Life Saving Training for Downtown Soccer League Parents and Coaches

Downtown Soccer League coaches and parents receive critical skills for responding to cardiac arrest. Photo courtesy of Greg Sheindlin
Earlier this month, dozens of parents and coaches of Downtown Soccer Leaguers got together, not to cheer on their kids but, if need be, to learn how to save one.
The gathering, in a Battery Park City community room, was the latest session in an ongoing commitment by the league to offer free, biannual CPR and AEDs (automated external defibrillators) training to all its coaches, volunteers, and members of the league.

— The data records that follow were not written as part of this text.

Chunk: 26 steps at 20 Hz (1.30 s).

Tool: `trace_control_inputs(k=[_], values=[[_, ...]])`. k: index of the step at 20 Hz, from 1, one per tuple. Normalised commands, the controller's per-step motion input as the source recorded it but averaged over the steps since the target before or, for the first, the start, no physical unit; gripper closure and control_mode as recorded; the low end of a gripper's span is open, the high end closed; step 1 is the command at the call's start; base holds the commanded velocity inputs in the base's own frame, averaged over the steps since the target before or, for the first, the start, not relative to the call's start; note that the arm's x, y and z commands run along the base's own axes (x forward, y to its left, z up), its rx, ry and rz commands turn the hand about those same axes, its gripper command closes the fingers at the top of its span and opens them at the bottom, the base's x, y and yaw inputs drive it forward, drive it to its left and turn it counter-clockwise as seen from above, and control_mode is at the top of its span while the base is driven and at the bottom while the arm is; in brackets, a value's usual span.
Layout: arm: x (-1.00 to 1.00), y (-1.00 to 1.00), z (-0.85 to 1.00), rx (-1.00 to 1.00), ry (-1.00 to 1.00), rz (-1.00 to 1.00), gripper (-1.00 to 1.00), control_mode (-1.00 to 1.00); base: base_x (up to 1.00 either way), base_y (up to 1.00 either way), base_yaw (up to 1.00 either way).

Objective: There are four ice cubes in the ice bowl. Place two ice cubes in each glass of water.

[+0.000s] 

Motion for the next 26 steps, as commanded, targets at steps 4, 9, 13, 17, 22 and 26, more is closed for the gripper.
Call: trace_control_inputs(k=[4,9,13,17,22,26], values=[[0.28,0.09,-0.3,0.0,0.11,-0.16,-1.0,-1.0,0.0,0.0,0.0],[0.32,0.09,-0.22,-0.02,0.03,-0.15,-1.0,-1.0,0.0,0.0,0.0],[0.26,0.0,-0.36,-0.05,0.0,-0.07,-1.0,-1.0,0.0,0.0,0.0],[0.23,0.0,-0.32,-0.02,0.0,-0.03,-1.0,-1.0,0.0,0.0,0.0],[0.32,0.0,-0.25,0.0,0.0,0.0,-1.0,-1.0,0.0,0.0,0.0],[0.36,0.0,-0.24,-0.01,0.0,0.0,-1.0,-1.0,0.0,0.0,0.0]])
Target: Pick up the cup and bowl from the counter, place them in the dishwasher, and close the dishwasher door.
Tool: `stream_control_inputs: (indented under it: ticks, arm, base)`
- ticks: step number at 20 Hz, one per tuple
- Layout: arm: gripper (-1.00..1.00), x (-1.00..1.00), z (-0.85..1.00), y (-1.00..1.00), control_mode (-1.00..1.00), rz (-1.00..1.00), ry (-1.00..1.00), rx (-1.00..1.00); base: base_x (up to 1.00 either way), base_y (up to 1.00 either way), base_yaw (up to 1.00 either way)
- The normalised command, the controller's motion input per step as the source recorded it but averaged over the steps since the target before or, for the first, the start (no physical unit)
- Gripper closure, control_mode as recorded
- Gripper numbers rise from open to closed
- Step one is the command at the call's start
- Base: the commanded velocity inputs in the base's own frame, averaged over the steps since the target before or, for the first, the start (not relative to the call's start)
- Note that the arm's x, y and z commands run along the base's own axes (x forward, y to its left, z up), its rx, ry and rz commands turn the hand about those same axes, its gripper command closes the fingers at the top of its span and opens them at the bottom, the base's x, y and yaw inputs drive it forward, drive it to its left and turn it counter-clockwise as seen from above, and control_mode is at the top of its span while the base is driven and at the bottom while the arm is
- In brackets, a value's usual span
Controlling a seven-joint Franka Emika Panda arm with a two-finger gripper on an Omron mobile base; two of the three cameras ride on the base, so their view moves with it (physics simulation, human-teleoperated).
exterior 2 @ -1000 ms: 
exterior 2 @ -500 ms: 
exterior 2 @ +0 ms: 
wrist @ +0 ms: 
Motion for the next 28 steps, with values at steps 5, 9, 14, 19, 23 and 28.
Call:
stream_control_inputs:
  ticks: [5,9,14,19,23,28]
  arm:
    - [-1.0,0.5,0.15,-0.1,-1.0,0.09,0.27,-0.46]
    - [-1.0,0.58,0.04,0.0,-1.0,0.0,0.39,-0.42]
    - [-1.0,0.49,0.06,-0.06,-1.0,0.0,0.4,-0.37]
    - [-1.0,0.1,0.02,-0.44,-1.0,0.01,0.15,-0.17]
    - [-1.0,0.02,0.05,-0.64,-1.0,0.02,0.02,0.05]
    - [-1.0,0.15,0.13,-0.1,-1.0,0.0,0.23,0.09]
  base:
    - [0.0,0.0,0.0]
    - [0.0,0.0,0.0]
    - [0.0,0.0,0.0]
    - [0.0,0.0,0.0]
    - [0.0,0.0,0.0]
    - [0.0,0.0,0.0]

The sessions, which have trained more than 100 league adults, are led by nationally accredited instructors and are meant to equip participants with the critical skills needed to respond to sudden cardiac arrest. (The next session is in September.)
Inspiration for the program, said Greg Sheindlin, head of the league’s Health and Safety Committee, was amplified by the national spotlight on youth sports safety following the on-field collapse of Buffalo Bills safety Damar Hamlin during an NFL game in 2023. Hamlin has credited the immediate use of an AED by first responders as a key reason he survived. His advocacy played a pivotal role in the recently passed New York State youth sports safety law, which requires leagues with more than five teams to have at least one CPR- and AED-certified person present at practices and games.
After the new law went into effect, the Downtown Soccer League—serving more than 2,000 players ages 5 to 17—“not only trained enough coaches and volunteers to meet state legal requirements,” Sheindlin said, “but also recognized an interest among families and expanded the program into a broader mission: to make the entire community a safer place.”